JSON/YAML/CSV numbers that don't fit into a 64-bit integer are decoded as Erlang big integers (and big integers are encoded back to their exact decimal representation).

API

FunctionDescription
encode_integer/1Encode an integer to its JSON decimal-string representation
decode_integer/1Decode a JSON number string to an Erlang integer, raising on invalid input
try_decode_integer/1Decode a JSON number string to an Erlang integer, returning {ok, Int} or {error, invalid_number_format}

encode_integer/1 and decode_integer/1/try_decode_integer/1 expose the same conversion routines directly, independent of JSON/YAML/CSV parsing/encoding:

1> glazer:encode_integer(123456789012345678901234567890).
<<"123456789012345678901234567890">>
2> glazer:decode_integer(<<"123456789012345678901234567890">>).
123456789012345678901234567890
3> glazer:try_decode_integer(<<"not a number">>).
{error, invalid_number_format}

See the module's documentation (src/glazer.erl) for full type specs and details.

Limitations

Nesting depth

The JSON and YAML decoders both cap recursion at 256 levels of nesting (arrays/objects for JSON; mappings/sequences for YAML).
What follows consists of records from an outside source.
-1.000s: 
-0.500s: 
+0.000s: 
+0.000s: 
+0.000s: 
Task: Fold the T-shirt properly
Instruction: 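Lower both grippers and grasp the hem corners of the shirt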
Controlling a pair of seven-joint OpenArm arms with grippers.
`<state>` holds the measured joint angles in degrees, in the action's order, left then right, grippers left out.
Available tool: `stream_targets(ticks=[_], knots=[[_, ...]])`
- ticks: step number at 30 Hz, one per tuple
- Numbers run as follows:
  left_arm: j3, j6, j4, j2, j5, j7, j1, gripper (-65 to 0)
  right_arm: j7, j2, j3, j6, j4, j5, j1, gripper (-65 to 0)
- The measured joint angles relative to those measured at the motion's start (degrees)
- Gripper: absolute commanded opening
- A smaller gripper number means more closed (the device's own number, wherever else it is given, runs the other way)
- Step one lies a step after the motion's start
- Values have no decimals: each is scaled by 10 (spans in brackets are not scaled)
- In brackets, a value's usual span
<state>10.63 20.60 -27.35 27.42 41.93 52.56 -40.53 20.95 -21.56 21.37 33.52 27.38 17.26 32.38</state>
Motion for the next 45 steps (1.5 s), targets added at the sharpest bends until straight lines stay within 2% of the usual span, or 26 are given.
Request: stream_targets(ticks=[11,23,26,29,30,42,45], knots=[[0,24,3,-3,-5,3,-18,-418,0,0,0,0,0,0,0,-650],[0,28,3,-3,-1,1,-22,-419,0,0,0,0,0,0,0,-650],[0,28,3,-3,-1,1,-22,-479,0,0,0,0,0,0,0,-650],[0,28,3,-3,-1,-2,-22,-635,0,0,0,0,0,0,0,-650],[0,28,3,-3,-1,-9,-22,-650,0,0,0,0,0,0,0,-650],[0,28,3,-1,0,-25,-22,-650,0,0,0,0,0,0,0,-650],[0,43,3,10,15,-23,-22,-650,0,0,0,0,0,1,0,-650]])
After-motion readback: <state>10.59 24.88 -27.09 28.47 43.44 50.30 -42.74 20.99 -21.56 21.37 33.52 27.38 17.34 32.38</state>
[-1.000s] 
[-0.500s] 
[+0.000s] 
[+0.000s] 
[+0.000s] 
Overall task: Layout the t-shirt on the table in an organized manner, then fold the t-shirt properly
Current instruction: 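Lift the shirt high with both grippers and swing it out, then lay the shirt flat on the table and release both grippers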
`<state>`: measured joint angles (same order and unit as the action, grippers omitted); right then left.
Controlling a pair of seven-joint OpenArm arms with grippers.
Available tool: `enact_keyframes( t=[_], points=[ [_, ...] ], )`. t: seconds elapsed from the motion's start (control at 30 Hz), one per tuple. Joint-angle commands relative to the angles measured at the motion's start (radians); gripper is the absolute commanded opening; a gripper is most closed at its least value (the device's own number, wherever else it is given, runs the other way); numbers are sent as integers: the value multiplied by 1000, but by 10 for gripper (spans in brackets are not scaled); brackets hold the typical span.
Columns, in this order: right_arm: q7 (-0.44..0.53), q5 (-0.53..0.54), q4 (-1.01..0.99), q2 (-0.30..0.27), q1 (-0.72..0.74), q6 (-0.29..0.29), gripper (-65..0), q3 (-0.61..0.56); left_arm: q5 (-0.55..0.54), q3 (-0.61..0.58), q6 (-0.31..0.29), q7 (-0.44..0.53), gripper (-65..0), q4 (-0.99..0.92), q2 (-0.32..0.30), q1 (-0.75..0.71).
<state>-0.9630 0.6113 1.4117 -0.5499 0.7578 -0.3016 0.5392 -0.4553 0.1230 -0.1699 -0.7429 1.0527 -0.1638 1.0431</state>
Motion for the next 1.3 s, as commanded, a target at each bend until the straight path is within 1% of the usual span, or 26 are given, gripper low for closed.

Inputs that exceed this limit are rejected with a decode error rather than crashing the VM by overflowing the C stack.

FormatLimitError returned
JSON256{error, <<"exceeded maximum nesting depth at offset N">>}
YAML256{error, <<"exceeded maximum nesting depth at offset N">>}

256 levels is sufficient for any reasonable real-world document; it is deliberately not configurable, because the limit exists to protect the Erlang VM process (the NIF runs on the scheduler thread) from runaway recursive descent on adversarial input.

Testing

make test

runs the EUnit test suite via rebar3 eunit.

License

MIT License — see LICENSE for details.